EXERCISE DETAILS
Pull out from the material below all lines with "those".
[STORED DATA — start]
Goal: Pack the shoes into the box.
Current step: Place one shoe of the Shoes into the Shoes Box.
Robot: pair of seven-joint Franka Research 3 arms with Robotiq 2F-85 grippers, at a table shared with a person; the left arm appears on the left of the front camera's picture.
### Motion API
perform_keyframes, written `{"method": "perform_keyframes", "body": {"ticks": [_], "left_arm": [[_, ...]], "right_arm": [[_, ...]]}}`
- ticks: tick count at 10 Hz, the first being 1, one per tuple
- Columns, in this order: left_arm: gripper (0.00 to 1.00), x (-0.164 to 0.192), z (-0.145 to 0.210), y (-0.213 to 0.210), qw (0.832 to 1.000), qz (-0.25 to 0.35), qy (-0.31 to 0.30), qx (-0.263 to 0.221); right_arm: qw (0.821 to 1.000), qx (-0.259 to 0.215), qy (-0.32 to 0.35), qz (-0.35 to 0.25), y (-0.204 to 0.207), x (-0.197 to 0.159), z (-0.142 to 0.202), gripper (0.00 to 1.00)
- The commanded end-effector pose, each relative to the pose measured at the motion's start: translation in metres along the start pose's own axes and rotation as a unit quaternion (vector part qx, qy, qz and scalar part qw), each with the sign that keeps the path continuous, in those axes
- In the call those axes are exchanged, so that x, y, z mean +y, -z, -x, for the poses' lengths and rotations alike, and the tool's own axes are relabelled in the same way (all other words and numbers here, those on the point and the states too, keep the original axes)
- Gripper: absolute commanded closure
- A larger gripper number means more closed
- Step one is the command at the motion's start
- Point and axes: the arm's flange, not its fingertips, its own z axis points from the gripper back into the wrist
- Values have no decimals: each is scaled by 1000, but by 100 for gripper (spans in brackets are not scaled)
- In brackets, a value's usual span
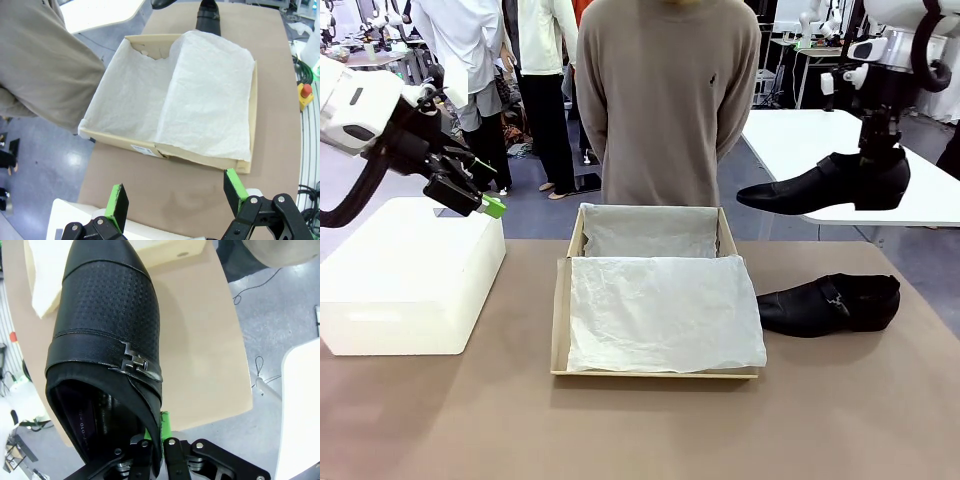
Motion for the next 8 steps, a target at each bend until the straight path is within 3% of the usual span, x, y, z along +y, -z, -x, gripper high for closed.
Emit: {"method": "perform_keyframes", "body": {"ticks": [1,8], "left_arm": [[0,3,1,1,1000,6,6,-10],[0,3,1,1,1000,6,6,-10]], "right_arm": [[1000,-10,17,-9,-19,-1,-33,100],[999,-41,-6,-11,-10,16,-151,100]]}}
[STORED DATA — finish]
REPLY TO THE TASK
- The commanded end-effector pose, each relative to the pose measured at the motion's start: translation in metres along the start pose's own axes and rotation as a unit quaternion (vector part qx, qy, qz and scalar part qw), each with the sign that keeps the path continuous, in those axes
- In the call those axes are exchanged, so that x, y, z mean +y, -z, -x, for the poses' lengths and rotations alike, and the tool's own axes are relabelled in the same way (all other words and numbers here, those on the point and the states too, keep the original axes)

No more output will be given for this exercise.